Langford dropped down and won the World Colored middleweight title, this in August of 1907 with a decision win over Larry Temple, before he again moved up to fight the heavyweights. Sam won the Colored heavyweight title, for the first of many times, in July of 1909, this with a win over Klondike Haynes. Many of the heavyweights Langford fought during this part of his career all said the same thing: namely how Sam was the hardest hitter they ever met. One other fighter Langford was anxious to fight a second time was middleweight ruler Ketchel. The two boxed a six-rounder in April of 1910, with Langford winning easily, even “carrying” Ketchel in the opinion of some reports of the day. Langford never got a shot at Ketchel’s crown, however, as Stanley was murdered in October of 1910. Langford instead engaged in many more heavyweight bouts.

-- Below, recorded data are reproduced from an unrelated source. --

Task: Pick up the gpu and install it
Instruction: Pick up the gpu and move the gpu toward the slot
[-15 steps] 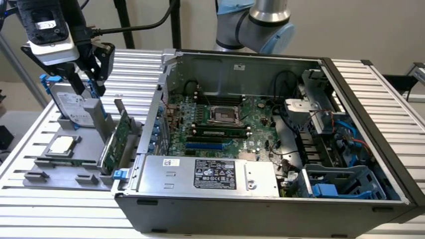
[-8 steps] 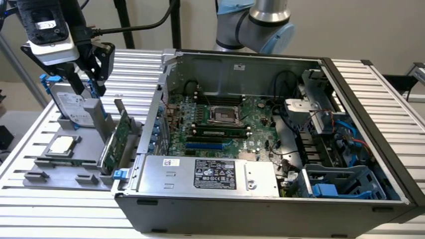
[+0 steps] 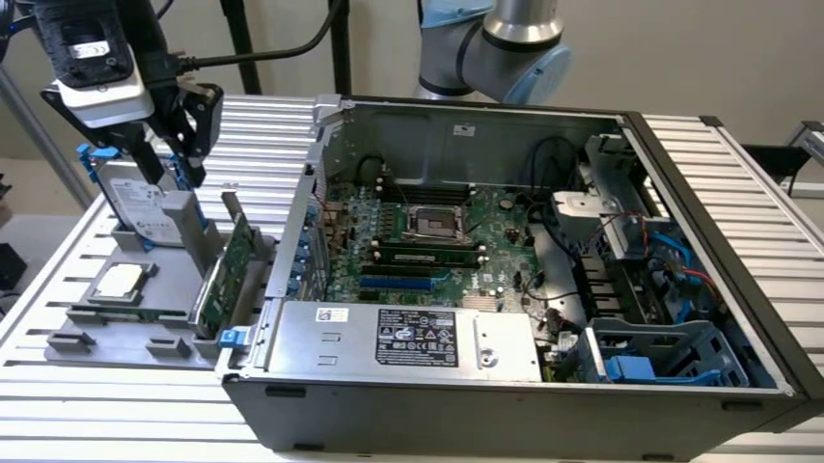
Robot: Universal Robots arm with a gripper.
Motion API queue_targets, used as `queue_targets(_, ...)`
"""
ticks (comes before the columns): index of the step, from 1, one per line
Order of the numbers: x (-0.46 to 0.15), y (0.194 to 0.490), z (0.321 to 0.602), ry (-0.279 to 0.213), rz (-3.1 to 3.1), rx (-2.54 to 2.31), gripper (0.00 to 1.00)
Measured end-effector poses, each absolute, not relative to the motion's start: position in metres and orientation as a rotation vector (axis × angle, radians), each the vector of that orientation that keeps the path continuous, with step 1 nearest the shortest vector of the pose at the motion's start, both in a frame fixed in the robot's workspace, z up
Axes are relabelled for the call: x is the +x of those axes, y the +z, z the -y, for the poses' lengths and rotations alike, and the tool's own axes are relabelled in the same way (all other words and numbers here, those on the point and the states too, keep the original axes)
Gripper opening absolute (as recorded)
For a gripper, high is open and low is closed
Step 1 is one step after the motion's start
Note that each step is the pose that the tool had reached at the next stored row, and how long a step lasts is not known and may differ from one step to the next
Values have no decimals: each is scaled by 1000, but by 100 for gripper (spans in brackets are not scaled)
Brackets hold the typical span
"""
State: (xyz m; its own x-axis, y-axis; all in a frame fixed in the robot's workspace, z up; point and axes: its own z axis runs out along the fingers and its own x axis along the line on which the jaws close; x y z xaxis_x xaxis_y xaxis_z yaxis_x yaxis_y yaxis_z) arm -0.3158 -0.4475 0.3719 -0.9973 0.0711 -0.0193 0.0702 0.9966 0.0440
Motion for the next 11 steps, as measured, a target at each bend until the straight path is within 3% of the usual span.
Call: queue_targets(11,-316,359,448,37,-3118,110,48)
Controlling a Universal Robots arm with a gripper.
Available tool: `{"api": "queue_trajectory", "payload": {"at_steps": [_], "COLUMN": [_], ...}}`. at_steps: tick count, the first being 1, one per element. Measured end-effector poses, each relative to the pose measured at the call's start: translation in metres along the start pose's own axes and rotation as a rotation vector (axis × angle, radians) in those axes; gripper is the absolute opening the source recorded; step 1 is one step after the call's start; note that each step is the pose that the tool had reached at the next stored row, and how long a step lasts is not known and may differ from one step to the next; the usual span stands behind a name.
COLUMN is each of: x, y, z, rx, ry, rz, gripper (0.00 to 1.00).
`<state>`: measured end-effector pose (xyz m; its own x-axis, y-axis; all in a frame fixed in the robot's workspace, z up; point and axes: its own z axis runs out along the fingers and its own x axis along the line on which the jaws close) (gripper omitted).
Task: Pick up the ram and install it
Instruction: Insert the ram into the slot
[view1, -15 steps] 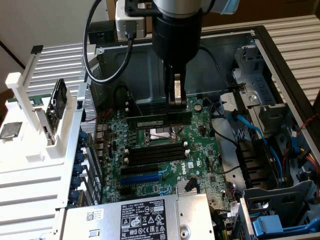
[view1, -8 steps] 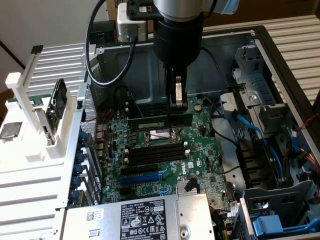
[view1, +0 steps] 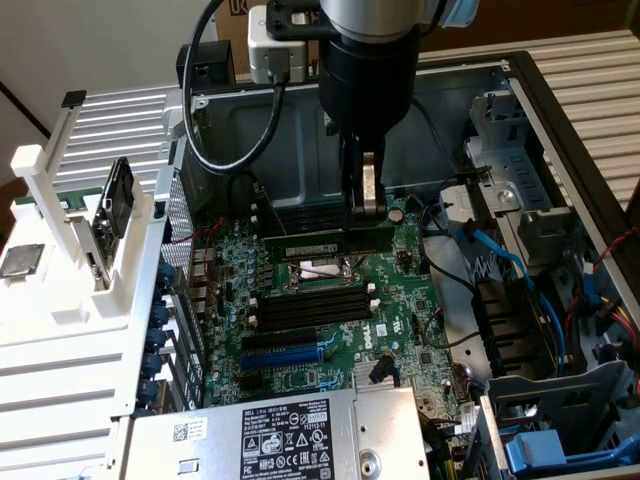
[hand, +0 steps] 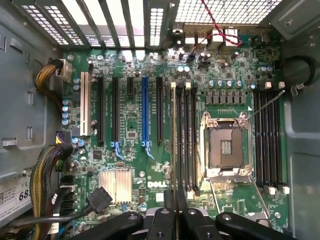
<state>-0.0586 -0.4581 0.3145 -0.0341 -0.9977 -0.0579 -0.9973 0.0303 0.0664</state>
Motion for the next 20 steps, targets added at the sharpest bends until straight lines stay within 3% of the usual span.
{"api": "queue_trajectory", "payload": {"at_steps": [10,20], "x": [-0.0021,0.0016], "y": [-0.0006,-0.0007], "z": [0.0001,-0.0001], "rx": [0.0001,-0.0004], "ry": [-0.0004,-0.0136], "rz": [0.000,-0.001], "gripper": [0.12,0.12]}}
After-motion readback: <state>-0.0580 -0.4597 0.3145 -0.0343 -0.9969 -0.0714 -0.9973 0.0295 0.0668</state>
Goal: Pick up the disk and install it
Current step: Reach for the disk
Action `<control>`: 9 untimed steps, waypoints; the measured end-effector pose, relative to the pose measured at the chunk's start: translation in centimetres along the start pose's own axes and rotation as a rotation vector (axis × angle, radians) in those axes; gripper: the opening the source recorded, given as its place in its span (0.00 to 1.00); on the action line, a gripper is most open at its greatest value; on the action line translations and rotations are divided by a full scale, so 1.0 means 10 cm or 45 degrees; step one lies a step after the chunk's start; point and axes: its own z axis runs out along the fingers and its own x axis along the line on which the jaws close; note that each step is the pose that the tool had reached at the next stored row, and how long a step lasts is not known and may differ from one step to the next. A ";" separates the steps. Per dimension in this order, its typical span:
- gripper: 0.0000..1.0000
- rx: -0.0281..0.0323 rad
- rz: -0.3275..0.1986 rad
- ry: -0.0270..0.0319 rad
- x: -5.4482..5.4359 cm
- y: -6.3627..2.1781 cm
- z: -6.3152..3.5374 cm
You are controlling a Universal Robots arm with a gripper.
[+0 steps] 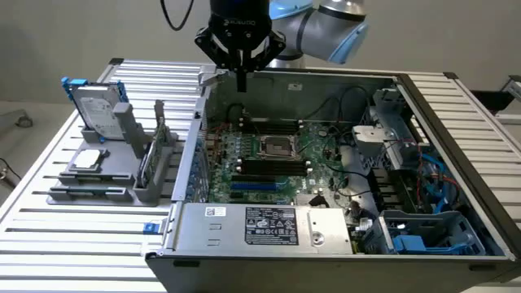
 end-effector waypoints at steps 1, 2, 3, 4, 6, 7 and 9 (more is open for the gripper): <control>0.11 0.0000 0.000 0.0000 0.00 0.000 0.000; 0.11 -0.0001 0.000 0.0000 0.00 0.000 0.000; 0.11 0.0000 0.000 0.0000 0.00 0.000 0.000; 0.11 0.0000 0.000 0.0000 0.00 0.000 0.000; 0.11 0.0000 0.000 -0.0001 0.00 0.000 0.000; 0.11 0.0000 0.000 0.0000 0.00 0.000 0.000; 0.11 0.0000 0.000 0.0000 0.00 0.000 0.000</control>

Wars with the likes of Battling Jim Johnson, Jennette, McVea and especially Wills took a lot out of Langford. And the pay wasn’t great, for either fighter.

Langford’s brutal schedule (25 fights in 1920 alone) cost him dearly. As adept as he was at making the other fella miss, Langford did take punches, and his eyesight suffered. By 1922, Langford was blind in his left eye, and he reportedly lost vision in his right eye in his battle with Flowers. The result? Langford, astonishingly, knocked Flowers flat in round two that night of June 5; his right hand somehow landing flush on its target!

Fighting on, simply because he was flat broke, Langford, who would be treated like a king of kings were he living and fighting today, engaged in over 30 more fights, his eyesight ever deteriorating. Somehow, Sam won most of these fights, being KO’d just three times, including in his final fight, this on August 2, 1925. Sam was 43 years old and he had fought (as close as anyone can compile, the figure certain to be higher) no less than 313 times.

Langford’s final years were nothing short of tragic. Blind, penniless and forgotten by too many, Sam was, in 1944, located in Harlem by writer Al Laney. Laney set up fundraisers for the great man who he had found living alone in a darkened, squalid room. It was terrible that Langford met such a fate, yet Sam himself never once felt sorry for himself; nor did he ever stop smiling. He died in a Cambridge, Massachusetts nursing home, this at age 72.

Sam Langford is in a class ALL by himself.